Work to be completed - Could you print the stretch of lines below from the one with "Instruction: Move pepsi" through the one with "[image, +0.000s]", exactly as they stand and without any pictures?
==== Given records ====
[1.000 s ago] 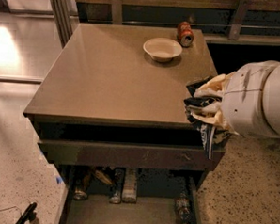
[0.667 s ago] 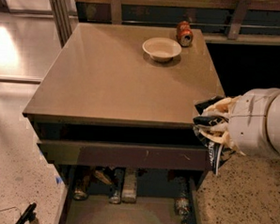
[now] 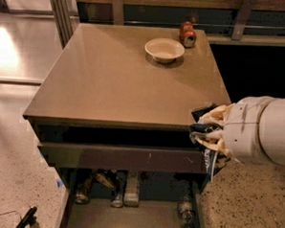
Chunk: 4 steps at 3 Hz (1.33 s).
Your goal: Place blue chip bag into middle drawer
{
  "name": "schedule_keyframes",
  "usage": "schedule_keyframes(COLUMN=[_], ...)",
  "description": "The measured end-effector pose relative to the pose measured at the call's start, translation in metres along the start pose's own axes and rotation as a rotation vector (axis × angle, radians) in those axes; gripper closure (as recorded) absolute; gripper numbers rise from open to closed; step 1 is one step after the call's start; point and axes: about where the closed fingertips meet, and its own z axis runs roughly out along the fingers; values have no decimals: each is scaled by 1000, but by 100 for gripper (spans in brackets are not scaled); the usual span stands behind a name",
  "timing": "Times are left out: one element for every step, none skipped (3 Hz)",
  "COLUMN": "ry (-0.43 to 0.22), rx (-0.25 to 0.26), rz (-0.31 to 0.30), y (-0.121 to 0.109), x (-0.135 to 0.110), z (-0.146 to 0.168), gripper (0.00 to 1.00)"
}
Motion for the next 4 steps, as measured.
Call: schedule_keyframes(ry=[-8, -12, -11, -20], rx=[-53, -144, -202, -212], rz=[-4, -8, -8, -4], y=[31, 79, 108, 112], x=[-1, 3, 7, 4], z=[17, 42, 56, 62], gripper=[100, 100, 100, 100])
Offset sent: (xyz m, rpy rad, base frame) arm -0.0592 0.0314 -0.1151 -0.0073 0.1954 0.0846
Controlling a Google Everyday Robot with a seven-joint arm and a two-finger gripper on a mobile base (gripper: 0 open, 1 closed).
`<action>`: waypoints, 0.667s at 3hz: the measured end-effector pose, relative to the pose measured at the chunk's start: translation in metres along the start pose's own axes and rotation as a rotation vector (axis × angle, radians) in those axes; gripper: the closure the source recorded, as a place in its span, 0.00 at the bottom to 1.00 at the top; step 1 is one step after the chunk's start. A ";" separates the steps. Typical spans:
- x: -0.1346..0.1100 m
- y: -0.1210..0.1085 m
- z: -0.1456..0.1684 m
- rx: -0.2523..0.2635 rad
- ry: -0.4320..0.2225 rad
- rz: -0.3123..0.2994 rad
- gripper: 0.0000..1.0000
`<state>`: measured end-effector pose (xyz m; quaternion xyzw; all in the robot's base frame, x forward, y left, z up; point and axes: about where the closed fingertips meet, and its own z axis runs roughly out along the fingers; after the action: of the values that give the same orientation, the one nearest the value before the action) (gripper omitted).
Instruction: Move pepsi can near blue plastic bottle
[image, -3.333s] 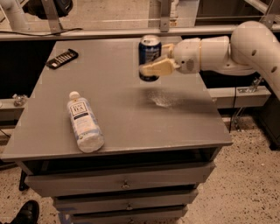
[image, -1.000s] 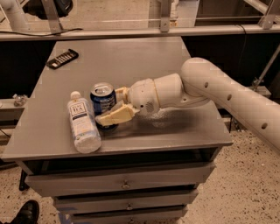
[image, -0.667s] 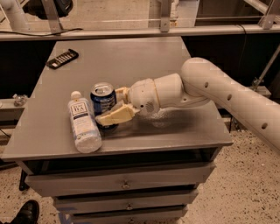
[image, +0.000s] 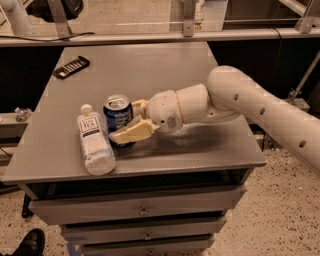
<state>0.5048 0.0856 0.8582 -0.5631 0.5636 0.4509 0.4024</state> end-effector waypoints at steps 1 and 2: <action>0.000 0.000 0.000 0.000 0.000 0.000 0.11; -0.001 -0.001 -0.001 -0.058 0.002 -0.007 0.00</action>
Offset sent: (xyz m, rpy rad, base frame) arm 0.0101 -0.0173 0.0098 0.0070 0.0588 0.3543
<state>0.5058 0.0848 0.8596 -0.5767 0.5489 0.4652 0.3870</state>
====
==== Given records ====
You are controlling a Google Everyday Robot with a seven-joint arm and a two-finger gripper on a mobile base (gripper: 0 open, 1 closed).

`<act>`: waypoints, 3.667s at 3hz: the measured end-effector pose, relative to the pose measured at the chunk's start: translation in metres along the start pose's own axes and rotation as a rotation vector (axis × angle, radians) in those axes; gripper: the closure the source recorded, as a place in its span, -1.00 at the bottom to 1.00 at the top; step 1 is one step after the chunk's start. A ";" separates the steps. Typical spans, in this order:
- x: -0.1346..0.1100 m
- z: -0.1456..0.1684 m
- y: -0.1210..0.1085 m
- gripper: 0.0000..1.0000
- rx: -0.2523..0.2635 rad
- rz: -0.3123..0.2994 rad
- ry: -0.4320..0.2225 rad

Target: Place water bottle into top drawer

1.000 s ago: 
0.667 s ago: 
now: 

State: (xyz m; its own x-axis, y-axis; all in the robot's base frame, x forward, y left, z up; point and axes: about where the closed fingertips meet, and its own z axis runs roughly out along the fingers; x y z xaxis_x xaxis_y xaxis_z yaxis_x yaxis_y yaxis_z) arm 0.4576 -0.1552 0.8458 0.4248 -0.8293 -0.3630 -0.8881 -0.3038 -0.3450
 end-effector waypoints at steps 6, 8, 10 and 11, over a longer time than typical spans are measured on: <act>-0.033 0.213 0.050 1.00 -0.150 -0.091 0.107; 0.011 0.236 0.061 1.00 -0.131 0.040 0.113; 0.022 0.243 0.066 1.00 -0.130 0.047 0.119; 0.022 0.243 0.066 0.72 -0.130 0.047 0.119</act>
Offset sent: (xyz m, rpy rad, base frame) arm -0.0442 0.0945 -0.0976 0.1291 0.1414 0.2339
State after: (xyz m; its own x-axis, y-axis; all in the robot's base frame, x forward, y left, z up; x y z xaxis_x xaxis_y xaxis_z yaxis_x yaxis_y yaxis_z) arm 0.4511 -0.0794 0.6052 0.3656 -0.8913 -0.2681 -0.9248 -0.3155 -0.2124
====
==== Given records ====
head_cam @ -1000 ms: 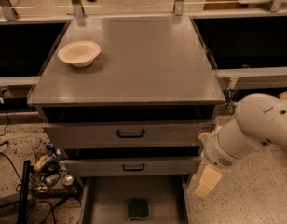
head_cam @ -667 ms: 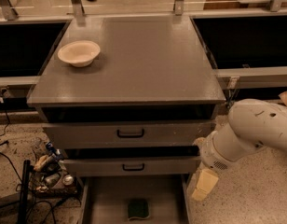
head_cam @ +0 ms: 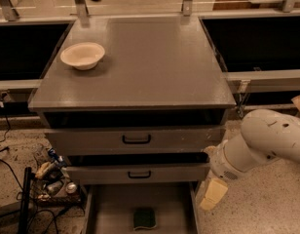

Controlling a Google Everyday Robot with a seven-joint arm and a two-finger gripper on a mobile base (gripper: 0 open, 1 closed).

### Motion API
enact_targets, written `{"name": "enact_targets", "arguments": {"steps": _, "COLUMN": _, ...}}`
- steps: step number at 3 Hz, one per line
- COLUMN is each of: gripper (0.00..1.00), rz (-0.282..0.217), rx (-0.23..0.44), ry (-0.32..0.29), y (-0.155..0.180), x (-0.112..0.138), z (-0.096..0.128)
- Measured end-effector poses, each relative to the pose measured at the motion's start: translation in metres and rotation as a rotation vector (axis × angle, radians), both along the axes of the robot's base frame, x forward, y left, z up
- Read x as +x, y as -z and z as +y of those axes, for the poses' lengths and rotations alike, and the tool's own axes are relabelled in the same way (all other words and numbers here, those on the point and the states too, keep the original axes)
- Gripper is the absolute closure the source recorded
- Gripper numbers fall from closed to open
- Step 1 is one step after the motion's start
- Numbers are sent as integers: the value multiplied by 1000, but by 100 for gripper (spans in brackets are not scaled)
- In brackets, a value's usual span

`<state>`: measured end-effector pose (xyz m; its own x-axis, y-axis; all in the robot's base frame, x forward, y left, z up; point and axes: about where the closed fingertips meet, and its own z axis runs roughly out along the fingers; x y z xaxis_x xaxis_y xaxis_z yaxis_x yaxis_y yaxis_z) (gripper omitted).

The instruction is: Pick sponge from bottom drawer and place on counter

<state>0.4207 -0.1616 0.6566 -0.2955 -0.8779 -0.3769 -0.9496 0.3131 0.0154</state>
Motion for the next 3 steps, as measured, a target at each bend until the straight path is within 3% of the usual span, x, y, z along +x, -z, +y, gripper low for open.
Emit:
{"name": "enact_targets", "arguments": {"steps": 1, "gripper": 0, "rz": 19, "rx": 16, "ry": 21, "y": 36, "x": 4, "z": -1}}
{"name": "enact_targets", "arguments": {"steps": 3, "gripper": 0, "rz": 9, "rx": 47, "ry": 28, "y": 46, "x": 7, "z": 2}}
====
Task response -
Instruction: Move pepsi can near blue plastic bottle
[image, -3.333s] 
[image, -1.000s] 
[image, -0.667s] 
[image, +0.000s] 

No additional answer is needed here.